As the analysis of gathered data is playing an increasing role in LA, for this year’s workshop we will offer the first joint activity on the prediction of student performance by analysing reading patterns from logs of an e-book system.

A dataset of anonymised reading log data is provided below to create models that can predict the final grade scores for each student. Participants will be encouraged to share their results and insights by submitting a paper for presentation at the workshop


By downloading our dataset and using our dataset you have agreed to our Terms of Use.

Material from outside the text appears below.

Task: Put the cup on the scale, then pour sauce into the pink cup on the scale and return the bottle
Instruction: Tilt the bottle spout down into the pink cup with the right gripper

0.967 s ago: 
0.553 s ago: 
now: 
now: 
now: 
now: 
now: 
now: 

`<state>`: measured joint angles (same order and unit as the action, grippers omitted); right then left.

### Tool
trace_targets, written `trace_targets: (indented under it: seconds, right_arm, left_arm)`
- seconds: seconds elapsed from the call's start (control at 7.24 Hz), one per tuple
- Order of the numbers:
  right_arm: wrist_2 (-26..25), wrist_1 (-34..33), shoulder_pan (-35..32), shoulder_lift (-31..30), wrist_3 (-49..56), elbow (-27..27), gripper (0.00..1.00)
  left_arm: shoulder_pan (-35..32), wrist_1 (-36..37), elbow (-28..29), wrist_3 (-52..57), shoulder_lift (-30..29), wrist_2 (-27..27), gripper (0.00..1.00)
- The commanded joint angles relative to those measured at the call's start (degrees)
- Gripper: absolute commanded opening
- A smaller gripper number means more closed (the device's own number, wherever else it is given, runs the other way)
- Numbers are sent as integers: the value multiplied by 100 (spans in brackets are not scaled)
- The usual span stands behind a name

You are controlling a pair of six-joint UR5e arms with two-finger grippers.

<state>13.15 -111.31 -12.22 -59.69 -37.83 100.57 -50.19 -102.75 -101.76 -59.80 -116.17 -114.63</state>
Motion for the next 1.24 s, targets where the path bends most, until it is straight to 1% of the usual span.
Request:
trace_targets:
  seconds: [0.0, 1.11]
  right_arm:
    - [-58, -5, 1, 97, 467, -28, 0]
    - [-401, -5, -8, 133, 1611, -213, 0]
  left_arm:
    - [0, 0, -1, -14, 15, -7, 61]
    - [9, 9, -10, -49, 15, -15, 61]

The dataset for this joint activity, in which you will predict the performance of students in two different courses (data1 and data2), includes these 4 files:

data#_clickstream.csv (2 files), which contain the logged activity data from students' interactions with the BookRoll system

data#_score.csv (2 files), which contains the final score for each student. This should be used as the label for training and testing prediction models.

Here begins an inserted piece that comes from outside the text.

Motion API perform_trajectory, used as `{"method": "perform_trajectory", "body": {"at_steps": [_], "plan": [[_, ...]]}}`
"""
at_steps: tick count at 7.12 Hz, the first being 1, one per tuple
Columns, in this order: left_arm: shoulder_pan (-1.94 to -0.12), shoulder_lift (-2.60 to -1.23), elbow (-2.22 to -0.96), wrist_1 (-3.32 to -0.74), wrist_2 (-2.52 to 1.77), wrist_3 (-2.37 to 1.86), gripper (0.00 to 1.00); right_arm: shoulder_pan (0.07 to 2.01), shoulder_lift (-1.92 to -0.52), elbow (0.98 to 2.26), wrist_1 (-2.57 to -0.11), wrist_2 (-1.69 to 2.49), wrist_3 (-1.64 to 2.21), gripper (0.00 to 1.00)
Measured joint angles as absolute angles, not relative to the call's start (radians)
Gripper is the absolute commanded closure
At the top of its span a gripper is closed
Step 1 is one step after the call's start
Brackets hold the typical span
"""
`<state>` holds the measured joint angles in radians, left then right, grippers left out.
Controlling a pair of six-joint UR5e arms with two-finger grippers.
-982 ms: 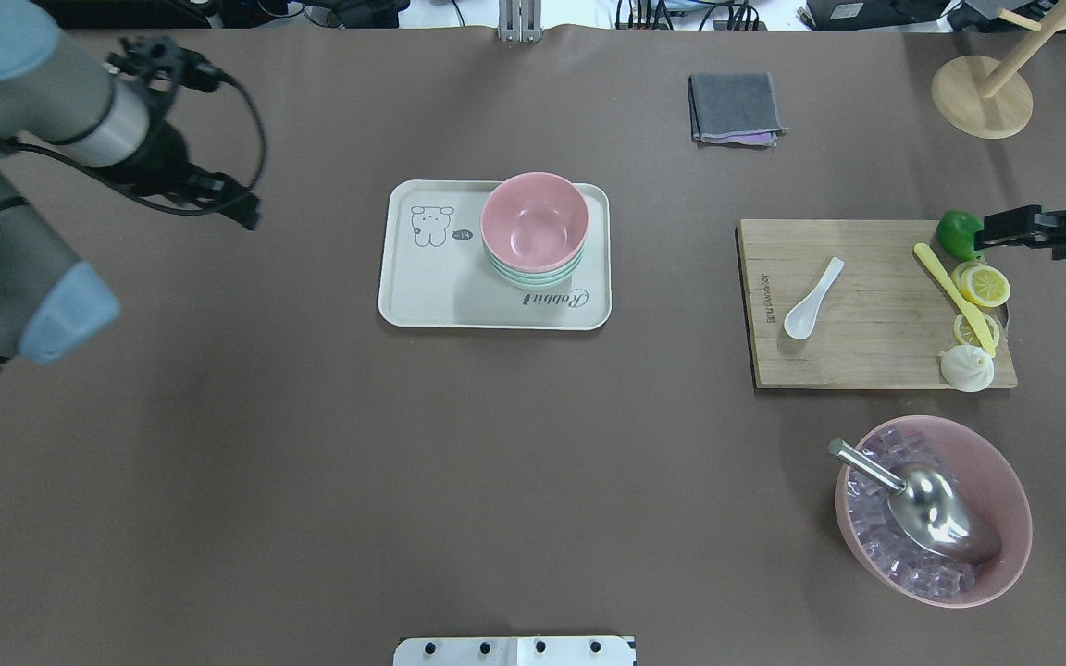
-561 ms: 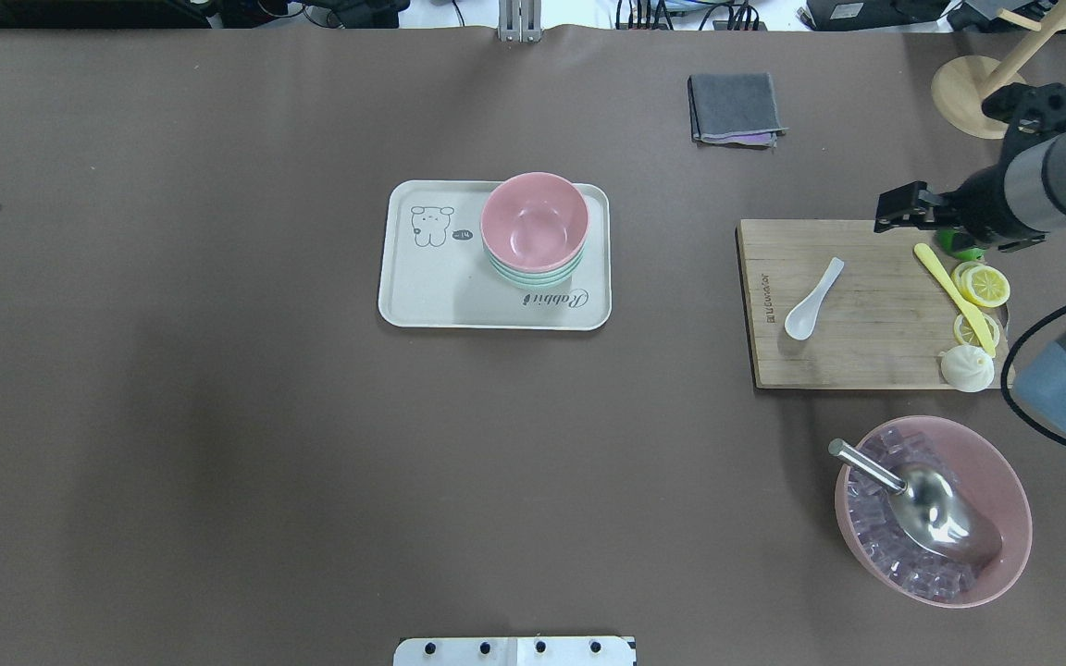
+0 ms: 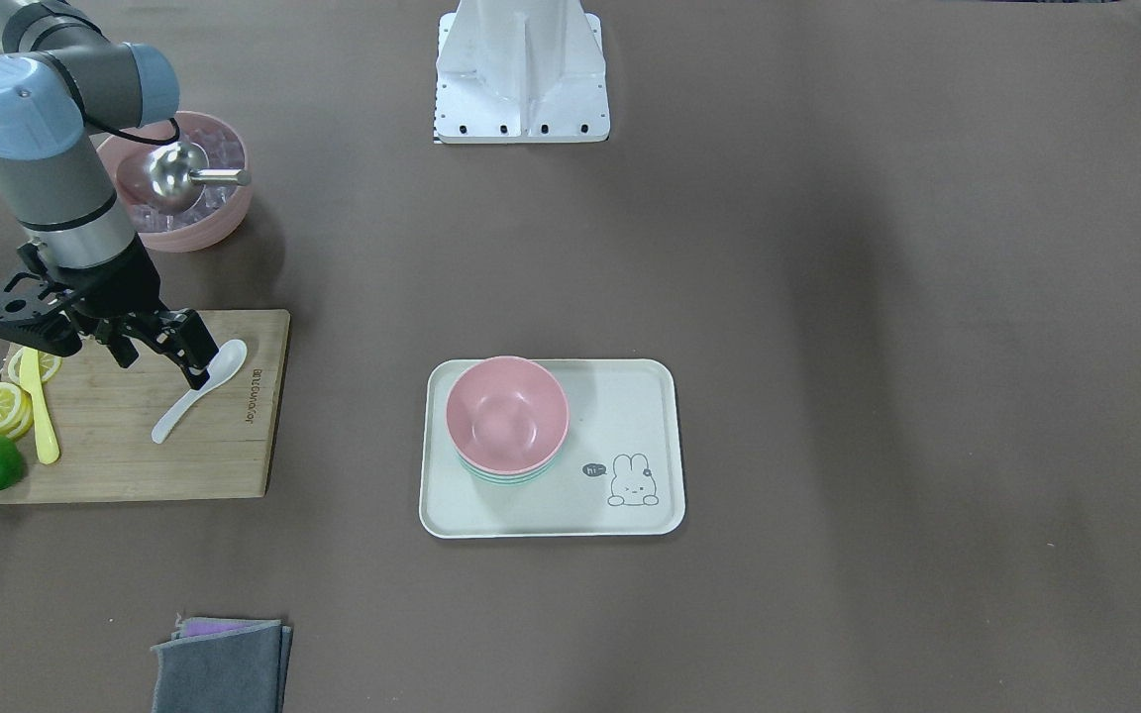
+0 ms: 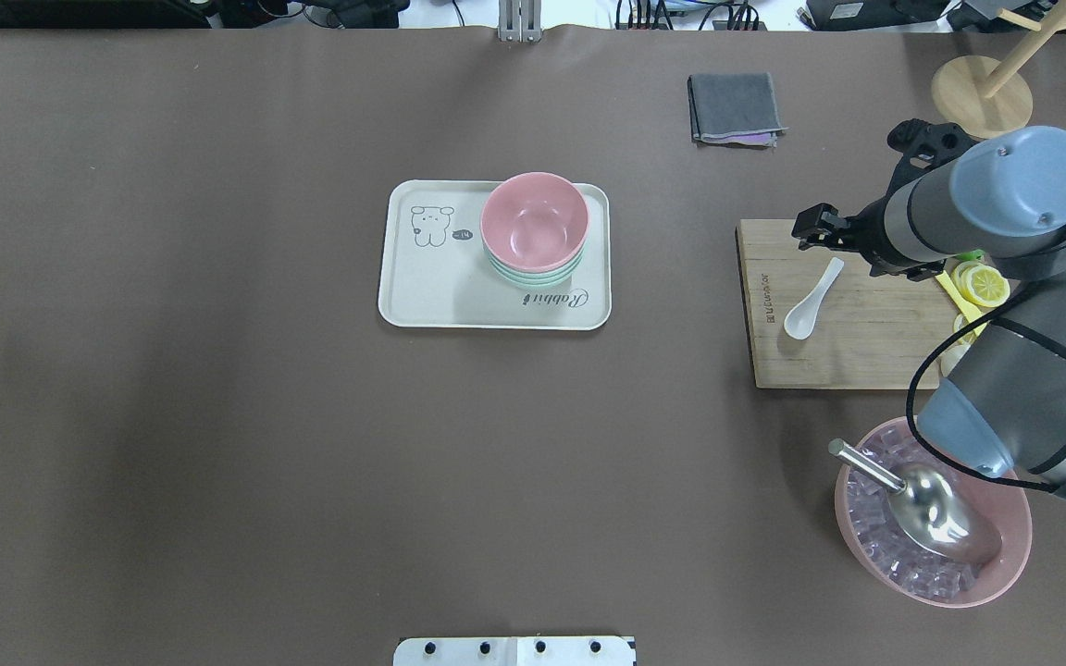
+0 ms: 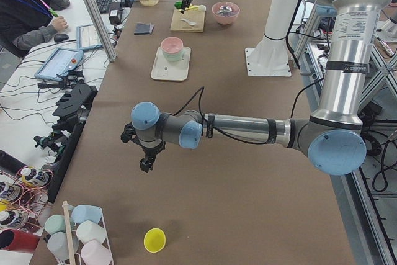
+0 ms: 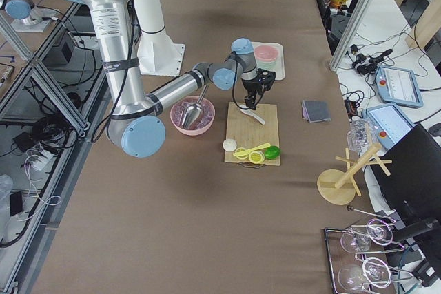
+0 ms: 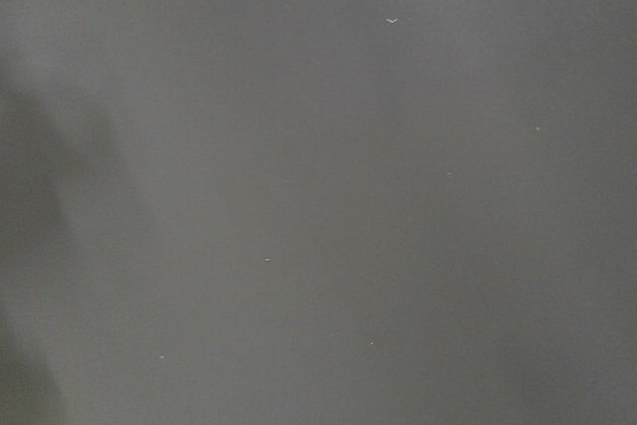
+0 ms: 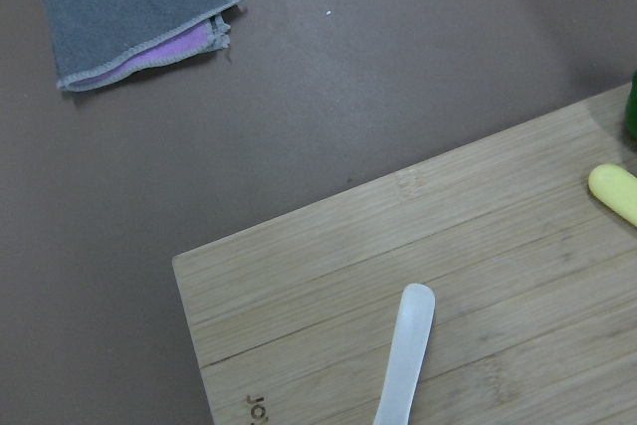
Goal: Stack pink bowl on green and place spoon
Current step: 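Lower the right gripper onto the white spoon handle and grasp it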
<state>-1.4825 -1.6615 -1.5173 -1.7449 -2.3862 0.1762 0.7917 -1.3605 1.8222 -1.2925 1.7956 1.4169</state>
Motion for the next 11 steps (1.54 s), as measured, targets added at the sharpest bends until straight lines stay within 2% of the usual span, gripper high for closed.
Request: {"method": "perform_trajectory", "body": {"at_steps": [2, 3, 4, 6, 7, 11], "plan": [[-1.486, -1.659, -1.514, -1.744, -2.387, 0.178, 0.01, 0.743, -1.360, 1.765, -1.286, 1.711, 1.530, 0.21], [-1.486, -1.659, -1.513, -1.744, -2.387, 0.177, 0.01, 0.730, -1.363, 1.750, -1.284, 1.686, 1.547, 0.24], [-1.486, -1.658, -1.512, -1.744, -2.387, 0.178, 0.01, 0.721, -1.361, 1.736, -1.284, 1.672, 1.551, 0.31], [-1.486, -1.658, -1.511, -1.747, -2.387, 0.178, 0.01, 0.712, -1.355, 1.721, -1.282, 1.659, 1.557, 0.59], [-1.486, -1.658, -1.510, -1.749, -2.387, 0.178, 0.01, 0.711, -1.355, 1.718, -1.282, 1.654, 1.559, 0.62], [-1.485, -1.660, -1.508, -1.754, -2.388, 0.178, 0.01, 0.705, -1.355, 1.710, -1.281, 1.644, 1.572, 0.59]]}}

For a more description of the columns, please refer to the README file in the dataset download.

A link to download the dataset will be provided after your contact information has been registered and agreement with the terms of use have been met.

Register my contact information and download dataset.

For more information about BookRoll and the learning analytics platform on which the data was collected, please refer to the following:

  • Hiroaki Ogata, Chengjiu Yin, Misato Oi, Fumiya Okubo, Atsushi Shimada, Kentaro Kojima, and Masanori Yamada, E-Book-based learning analytics in university education, Proceedings of the 23rd International Conference on Computer in Education (ICCE 2015) pp.401-406, 2015.
  • Digital teaching material delivery system "BookRoll"
  • Brendan Flanagan, Hiroaki Ogata, Integration of Learning Analytics Research and Production Systems While Protecting Privacy, Proceedings of the 25th International Conference on Computers in Education (ICCE2017), pp.333-338, 2017.
  • Hiroaki Ogata, Misato Oi, Kousuke Mohri, Fumiya Okubo, Atsushi Shimada, Masanori Yamada, Jingyun Wang, and Sachio Hirokawa, Learning Analytics for E-Book-Based Educational Big Data in Higher Education, In Smart Sensors at the IoT Frontier, pp.327-350, Springer, Cham, 2017.

Recommended Evaluation Method

We recommend the use of the following metrics when evaluating models that predict student performance: AUC and RMSE. The evaluation of models should be calculated by taking the average of 3-fold cross-validation that have been run 10 times with partitions selected randomly for each run.

Terms related to looking at anonymized data.

While the LA@ICCE2018 Workshop will give anonymized data to researchers, sometimes it may be possible to link the data that was intended to be anonymized back to individuals.

You agree, as a condition of using the LA@ICCE2018 datasets, to the following terms and conditions meant to ensure that student data remains anonymous:

  1. The dataset is only to be used for the purpose of this workshop which is to support educational and learning activities.
  2. After the workshop has finished, the dataset is to be deleted from all systems.
  3. You will not use the data to discover personally identifiable information about the individual students in the study.
  4. If you discover something that can identify students personally, you will both delete it from your computer, and inform the LA@ICCE2018 Workshop Organizer (Brendan Flanagan - laicce2018 [at] gmail [dot] com) of this immediately. You will work with the the LA@ICCE2018 Workshop Organizer to take steps to make sure data that is supposed to be anonymous is in fact anonymous.
  5. You agree to not give this data to a third party.
  6. You agree to not commercialize this data or use it in a malicious manner.